The account started as a food blog, representing a different type of obsession she had developed with food. However, as her mind began to heal with her body, she wanted her content to change as well, representing something new.
“I wanted to share all that I’d been learning about body positivity and intuitive eating and food freedom with my followers, especially when I learned the staggering statistics of women and men struggling with eating disorders.” She continues to explain the change in her Instagram account, “Additionally, I saw the struggles for myself, all around me – my friends, my mom, almost everyone I knew was struggling to accept and love their bodies in some way or another and I had the desire to talk about it, as I felt like not many people were at the time.”

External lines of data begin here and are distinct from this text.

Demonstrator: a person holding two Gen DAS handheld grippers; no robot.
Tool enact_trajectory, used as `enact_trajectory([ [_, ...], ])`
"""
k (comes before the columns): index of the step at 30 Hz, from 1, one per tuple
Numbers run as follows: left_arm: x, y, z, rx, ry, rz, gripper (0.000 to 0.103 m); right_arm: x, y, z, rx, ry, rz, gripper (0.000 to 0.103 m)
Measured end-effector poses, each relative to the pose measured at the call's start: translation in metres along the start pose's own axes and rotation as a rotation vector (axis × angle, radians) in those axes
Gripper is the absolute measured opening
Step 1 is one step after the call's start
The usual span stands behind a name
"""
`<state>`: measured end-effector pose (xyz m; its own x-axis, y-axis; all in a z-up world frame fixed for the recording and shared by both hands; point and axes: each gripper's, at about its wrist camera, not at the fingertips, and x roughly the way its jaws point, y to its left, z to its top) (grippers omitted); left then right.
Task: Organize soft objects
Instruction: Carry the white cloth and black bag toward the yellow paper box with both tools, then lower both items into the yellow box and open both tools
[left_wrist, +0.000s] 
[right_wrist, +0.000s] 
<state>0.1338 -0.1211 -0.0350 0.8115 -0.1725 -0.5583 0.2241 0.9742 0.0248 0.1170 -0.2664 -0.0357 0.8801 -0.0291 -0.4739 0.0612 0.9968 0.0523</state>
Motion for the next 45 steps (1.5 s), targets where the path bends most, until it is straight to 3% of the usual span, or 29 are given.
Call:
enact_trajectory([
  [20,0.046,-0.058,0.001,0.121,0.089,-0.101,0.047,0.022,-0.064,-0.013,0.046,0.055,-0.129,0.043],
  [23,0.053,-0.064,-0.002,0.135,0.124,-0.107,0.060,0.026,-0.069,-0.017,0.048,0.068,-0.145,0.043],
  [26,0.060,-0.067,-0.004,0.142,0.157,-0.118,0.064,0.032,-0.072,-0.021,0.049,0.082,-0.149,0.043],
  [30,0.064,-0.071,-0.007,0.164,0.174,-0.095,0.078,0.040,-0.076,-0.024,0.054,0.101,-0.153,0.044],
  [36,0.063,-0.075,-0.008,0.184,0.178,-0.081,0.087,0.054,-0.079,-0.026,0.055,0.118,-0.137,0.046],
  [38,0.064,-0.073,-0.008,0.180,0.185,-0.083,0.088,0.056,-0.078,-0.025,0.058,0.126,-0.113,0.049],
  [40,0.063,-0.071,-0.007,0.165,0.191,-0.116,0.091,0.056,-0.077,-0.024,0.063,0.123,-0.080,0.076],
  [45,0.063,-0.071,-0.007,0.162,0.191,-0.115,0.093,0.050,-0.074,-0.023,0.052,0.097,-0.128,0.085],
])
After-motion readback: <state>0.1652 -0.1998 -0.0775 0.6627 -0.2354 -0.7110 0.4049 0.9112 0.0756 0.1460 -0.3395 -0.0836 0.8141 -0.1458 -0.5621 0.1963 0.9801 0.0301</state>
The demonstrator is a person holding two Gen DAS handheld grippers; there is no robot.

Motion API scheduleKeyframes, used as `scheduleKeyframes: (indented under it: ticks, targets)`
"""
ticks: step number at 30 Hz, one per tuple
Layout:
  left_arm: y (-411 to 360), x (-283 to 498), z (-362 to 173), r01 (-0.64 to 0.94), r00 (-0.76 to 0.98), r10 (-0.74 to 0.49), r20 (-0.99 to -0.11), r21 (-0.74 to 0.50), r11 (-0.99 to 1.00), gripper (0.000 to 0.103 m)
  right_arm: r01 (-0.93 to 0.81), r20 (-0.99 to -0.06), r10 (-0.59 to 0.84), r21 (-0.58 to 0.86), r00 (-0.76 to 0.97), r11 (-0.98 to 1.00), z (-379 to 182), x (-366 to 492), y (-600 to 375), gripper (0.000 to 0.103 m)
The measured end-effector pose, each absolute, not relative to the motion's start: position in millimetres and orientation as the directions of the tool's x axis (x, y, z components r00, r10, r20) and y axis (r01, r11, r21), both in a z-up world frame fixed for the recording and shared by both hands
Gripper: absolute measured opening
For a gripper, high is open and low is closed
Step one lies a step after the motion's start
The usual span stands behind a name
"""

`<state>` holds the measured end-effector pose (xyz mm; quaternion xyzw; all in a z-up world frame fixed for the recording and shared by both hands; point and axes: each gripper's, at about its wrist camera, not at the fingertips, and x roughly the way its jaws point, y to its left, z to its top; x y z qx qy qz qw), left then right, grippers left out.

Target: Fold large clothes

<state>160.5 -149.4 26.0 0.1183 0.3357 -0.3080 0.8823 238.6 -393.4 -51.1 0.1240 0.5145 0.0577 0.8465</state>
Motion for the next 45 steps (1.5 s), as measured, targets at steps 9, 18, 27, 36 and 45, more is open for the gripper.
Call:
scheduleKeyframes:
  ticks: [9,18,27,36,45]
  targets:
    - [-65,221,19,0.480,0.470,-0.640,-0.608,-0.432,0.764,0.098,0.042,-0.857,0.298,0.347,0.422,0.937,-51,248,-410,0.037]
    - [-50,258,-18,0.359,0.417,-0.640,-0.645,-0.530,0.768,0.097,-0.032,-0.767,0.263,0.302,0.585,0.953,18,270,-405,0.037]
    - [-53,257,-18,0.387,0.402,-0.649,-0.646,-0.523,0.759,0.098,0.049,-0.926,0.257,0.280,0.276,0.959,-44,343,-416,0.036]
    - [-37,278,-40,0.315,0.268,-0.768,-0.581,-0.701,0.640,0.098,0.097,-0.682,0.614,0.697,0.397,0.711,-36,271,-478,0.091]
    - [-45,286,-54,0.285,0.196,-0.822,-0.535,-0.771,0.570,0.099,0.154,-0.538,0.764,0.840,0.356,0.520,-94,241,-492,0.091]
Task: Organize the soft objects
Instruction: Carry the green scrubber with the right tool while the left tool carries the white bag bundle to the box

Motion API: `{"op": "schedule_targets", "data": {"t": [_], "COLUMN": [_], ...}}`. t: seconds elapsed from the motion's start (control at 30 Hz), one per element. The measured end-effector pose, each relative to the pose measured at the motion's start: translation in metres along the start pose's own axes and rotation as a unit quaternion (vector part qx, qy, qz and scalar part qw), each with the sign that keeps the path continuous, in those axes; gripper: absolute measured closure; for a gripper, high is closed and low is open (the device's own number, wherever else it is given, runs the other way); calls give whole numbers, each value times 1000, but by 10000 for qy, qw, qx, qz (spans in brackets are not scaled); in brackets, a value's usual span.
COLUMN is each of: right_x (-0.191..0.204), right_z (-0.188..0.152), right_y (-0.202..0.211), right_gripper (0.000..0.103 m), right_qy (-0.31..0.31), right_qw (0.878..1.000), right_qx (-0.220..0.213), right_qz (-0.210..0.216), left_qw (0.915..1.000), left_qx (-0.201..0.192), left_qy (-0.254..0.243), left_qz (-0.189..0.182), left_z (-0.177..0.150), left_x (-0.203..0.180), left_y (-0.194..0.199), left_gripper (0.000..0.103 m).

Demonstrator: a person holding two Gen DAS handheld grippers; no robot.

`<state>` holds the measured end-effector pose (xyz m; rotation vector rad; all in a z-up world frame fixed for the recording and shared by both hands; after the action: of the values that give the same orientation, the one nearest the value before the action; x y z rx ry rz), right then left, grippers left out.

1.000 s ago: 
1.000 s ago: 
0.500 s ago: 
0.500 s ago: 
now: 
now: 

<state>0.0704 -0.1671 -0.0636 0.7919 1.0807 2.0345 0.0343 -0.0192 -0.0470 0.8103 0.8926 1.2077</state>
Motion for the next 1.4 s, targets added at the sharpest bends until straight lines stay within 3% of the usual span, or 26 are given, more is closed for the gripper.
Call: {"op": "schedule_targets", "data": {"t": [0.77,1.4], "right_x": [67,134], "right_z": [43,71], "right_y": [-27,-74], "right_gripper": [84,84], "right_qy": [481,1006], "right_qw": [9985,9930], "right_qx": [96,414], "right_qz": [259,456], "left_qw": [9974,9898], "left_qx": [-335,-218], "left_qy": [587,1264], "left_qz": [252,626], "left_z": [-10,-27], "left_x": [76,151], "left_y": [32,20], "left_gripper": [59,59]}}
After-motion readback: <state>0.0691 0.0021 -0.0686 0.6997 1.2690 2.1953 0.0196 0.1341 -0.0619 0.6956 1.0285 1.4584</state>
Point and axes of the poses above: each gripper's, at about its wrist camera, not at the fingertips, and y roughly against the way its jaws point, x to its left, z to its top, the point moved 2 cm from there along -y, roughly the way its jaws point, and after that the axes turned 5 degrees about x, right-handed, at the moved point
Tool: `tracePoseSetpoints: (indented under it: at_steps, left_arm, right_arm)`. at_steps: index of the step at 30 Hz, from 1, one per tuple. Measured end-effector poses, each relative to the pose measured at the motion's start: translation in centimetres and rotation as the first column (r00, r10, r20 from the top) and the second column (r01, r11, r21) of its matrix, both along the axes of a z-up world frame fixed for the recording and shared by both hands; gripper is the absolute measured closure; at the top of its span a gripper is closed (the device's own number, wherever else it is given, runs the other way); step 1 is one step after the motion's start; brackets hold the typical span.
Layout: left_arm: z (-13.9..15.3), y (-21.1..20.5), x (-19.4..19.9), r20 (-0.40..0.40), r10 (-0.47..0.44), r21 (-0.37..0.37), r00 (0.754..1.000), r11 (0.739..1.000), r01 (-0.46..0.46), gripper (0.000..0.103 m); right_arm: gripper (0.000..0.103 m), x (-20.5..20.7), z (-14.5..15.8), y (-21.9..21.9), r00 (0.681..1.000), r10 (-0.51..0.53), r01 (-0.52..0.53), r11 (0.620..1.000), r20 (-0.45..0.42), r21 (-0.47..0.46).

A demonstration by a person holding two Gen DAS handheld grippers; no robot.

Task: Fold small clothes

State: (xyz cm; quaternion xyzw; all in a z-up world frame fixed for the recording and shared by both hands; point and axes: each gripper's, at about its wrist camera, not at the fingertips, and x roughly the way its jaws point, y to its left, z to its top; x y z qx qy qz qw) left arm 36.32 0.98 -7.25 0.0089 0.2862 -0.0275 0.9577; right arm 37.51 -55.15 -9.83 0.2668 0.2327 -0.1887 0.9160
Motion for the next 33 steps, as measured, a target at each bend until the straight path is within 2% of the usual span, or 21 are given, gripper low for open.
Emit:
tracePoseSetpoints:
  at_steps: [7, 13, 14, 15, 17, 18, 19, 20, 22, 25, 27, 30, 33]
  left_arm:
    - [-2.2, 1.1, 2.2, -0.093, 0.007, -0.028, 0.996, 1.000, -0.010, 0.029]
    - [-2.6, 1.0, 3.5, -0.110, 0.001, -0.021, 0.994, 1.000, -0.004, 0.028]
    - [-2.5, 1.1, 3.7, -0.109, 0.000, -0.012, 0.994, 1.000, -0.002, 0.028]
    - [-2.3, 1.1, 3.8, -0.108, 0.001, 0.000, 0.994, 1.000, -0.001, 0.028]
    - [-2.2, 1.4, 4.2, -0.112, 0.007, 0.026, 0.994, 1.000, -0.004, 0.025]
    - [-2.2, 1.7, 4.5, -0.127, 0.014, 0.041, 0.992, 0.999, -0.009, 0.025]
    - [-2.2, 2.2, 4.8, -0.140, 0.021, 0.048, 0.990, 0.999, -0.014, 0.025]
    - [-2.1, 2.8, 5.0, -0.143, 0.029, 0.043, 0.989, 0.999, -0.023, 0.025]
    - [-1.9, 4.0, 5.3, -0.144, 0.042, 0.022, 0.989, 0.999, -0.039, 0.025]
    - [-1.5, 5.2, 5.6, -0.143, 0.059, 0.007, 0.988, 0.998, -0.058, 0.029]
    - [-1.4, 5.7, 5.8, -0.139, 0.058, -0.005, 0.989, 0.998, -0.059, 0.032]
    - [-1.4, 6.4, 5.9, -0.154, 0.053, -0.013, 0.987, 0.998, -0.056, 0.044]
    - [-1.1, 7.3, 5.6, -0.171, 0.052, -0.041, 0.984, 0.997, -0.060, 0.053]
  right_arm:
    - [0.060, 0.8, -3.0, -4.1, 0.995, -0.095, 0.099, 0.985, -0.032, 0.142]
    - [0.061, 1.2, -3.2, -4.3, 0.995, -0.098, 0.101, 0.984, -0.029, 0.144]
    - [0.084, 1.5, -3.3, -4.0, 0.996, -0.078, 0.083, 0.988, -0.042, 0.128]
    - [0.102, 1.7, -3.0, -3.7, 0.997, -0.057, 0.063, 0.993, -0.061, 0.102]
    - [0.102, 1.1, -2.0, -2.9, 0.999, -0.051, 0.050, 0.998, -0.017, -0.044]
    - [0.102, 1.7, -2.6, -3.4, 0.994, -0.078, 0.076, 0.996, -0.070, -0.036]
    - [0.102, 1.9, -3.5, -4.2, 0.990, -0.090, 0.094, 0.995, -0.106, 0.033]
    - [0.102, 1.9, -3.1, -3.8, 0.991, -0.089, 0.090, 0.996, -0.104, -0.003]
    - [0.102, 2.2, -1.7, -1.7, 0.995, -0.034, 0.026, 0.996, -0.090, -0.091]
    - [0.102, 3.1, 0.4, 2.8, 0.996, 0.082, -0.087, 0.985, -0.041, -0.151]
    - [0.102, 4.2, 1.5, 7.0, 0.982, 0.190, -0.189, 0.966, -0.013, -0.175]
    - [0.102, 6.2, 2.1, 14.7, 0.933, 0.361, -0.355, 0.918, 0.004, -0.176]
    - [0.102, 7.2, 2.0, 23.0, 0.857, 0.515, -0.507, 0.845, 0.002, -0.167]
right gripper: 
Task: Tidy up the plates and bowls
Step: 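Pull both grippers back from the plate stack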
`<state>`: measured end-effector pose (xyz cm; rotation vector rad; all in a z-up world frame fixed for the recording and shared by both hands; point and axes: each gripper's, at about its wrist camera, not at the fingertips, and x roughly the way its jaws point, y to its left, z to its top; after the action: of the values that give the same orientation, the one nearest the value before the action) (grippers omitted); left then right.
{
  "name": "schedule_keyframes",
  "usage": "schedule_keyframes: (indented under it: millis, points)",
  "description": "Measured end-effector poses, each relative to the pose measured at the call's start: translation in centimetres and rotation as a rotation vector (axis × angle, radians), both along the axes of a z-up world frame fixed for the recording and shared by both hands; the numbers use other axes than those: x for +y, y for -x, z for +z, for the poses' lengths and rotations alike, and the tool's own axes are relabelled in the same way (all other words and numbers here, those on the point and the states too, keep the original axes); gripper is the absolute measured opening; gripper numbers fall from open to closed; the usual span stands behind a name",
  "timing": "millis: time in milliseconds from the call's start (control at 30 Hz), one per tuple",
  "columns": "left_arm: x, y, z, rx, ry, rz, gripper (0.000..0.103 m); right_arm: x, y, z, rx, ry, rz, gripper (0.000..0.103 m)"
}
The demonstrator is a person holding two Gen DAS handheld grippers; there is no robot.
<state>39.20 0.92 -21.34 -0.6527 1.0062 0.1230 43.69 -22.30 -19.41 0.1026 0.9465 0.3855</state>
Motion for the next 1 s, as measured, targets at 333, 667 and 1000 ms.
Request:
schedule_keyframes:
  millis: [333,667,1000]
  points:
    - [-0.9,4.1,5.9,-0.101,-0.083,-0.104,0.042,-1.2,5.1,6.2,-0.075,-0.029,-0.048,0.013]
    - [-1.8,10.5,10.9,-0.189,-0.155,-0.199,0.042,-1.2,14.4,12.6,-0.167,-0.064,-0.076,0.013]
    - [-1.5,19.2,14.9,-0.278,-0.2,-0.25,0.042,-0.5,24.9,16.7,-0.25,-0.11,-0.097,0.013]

Unfortunately, Heaton isn’t a stranger to the fact that not all accounts represents positivity like her own. She sees the ways in which it can be a toxic place for many, specifically health and fitness accounts forcing this mentality that perfection can only look one way.
“The accounts that are pushing diets or saying, 'Buy this workout plan and you can look like me!' not only are primarily concerned with making money and building a following, but they often manipulate and sometimes flat out lie to vulnerable people who look up to and admire them.”
There is not a single definition to beauty, no matter what Instagram accounts such as the one mentioned above make you believe.
“If we all ate the same exact foods and did the same exact workouts, we would all still look completely different from one another. Bodies come in endless shapes and sizes – each one completely unique and different from the next,” Heaton says, “That is something to be endlessly celebrated, not shamed.”
Despite the endless accounts found on Instagram sending this toxic mentality of perfection or a perfect body, there is a positive change taking place on Instagram showing off a different perspective, Heaton explains.
“Thankfully, I’m slowly starting to see this change on Instagram. More and more accounts are preaching body acceptance, food freedom and anti-diet culture messages, and it’s extremely encouraging.”
It is easy to get caught up in the toxicity of accounts on Instagram, photos of what the world defines as “perfection,” or simply what society has forced itself to believe one should look like. However, you are also able to embrace body positive accounts – accounts that teach you how you can define what is healthy and beautiful individually by accepting and loving yourself – mind, body and soul.
There are two different sides to Instagram – you have to make the decision on which side you will follow.
Best said by Heaton, “Spending time wishing you were someone else or that you lived in a different body is such a waste of your precious life minutes. Focus on what your body allows you to do each day – laugh, run, kiss, hug, travel, play – and say thank you.”